En un video y un extenso comunicado difundido a través de la red social X, el también hijo de Mohammad Reza Pahlavi —quien reinó entre 1941 y 1979 hasta ser derrocado por la Revolución Islámica— aseguró que la República Islámica “está dando sus últimos suspiros” tras la muerte del líder supremo Ali Khamenei, ocurrida luego de ataques atribuidos a Estados Unidos e Israel.
“Mi mensaje a los funcionarios que quedan en esta república del terror es el siguiente: Ríndanse a la nación iraní. Declaren su lealtad a mi programa y al sistema de transición. Y entreguen el gobierno sin más derramamiento de sangre”, afirmó Pahlavi, quien reside en Estados Unidos desde el exilio de su familia.
El heredero del trono sostuvo que cualquier intento de los sectores remanentes del poder por designar a un sucesor de Khamenei “está condenado al fracaso”. “Quienquiera que pongan en su lugar no solo carecerá de legitimidad, sino que también será cómplice de los crímenes de este régimen”, escribió.
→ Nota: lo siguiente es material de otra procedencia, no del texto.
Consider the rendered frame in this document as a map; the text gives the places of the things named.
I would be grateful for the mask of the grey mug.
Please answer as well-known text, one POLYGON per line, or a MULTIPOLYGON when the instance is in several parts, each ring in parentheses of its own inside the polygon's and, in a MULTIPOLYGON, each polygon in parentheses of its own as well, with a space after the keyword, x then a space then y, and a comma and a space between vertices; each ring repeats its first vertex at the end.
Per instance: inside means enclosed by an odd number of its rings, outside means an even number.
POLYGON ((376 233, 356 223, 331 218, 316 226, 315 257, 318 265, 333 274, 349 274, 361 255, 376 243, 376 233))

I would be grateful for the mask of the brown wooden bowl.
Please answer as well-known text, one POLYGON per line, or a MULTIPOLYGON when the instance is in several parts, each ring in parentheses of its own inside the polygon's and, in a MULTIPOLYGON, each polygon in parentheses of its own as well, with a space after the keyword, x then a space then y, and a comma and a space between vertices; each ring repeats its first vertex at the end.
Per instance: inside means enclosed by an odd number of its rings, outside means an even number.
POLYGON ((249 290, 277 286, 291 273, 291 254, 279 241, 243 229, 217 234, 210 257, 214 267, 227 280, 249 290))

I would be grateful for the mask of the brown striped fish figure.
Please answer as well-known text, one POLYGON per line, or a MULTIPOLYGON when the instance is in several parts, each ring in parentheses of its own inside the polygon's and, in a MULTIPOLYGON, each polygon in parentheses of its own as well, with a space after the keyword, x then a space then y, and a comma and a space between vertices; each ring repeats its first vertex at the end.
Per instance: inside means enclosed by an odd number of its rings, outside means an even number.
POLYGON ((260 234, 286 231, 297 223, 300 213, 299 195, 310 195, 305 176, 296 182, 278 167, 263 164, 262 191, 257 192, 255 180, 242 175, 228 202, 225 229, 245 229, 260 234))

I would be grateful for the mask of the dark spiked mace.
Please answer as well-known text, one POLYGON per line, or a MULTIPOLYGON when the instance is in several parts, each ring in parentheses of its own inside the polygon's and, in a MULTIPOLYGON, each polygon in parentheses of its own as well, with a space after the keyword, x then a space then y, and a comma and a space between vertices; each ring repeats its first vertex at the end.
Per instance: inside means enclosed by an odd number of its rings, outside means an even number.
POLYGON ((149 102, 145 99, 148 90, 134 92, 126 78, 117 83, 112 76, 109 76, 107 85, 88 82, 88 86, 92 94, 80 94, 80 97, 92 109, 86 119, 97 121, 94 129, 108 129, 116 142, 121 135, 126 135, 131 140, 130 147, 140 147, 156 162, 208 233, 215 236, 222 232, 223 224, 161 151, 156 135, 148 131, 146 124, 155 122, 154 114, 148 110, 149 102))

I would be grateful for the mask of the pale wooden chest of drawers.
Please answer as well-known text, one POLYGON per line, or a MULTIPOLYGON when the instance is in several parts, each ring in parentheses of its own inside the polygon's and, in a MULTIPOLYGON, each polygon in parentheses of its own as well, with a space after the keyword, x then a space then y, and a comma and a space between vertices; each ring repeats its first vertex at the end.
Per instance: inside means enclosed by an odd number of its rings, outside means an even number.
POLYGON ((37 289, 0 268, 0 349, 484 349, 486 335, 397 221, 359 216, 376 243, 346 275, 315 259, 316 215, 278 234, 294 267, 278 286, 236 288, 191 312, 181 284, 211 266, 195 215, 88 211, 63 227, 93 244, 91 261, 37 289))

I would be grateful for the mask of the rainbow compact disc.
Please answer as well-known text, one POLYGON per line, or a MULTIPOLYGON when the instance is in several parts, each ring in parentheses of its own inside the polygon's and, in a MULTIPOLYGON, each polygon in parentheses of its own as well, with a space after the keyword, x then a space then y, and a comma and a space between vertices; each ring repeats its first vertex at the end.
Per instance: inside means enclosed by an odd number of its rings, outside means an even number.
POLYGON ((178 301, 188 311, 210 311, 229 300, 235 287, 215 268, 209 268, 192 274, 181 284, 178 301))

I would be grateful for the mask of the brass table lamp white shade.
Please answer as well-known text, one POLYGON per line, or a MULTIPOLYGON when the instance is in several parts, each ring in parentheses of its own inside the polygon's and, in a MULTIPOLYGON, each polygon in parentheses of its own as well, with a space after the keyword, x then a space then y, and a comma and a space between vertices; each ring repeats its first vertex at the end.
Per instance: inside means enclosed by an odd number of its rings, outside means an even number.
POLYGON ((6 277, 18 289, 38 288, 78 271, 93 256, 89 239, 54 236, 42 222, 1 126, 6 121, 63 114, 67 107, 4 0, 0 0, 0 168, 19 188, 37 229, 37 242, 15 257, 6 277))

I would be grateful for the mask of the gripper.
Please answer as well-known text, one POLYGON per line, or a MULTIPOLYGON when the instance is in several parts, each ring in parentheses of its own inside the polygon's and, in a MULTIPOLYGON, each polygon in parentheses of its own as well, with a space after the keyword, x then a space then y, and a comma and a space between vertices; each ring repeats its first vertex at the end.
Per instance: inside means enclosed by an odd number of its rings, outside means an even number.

En un editorial publicado el sábado en The Washington Post, Pahlavi ya había adelantado su intención de desempeñar un papel central en un eventual proceso de transición. Según explicó, su plan contempla la redacción de una nueva Constitución que sería sometida a referéndum, seguida de elecciones libres bajo supervisión internacional.
El opositor llamó además a los ciudadanos dentro de Irán a manifestar su respaldo al derrocamiento de la República Islámica mediante “cánticos nocturnos”, sin poner en riesgo su seguridad. “Mi poder proviene de su poder y de su apoyo”, subrayó, al tiempo que advirtió que “el momento de una presencia masiva y decisiva en las calles está muy cerca”.
A los iraníes en el extranjero les pidió “redoblar sus esfuerzos” para exigir la caída total del régimen, mientras que a las fuerzas policiales y de seguridad las instó a utilizar sus armas “para proteger a los iraníes de los mercenarios” que, según dijo, defienden a los ayatolás.
“Nos esperan días delicados. Juntos recorreremos el camino hacia la victoria. Y derrocaremos a la República Islámica”, concluyó.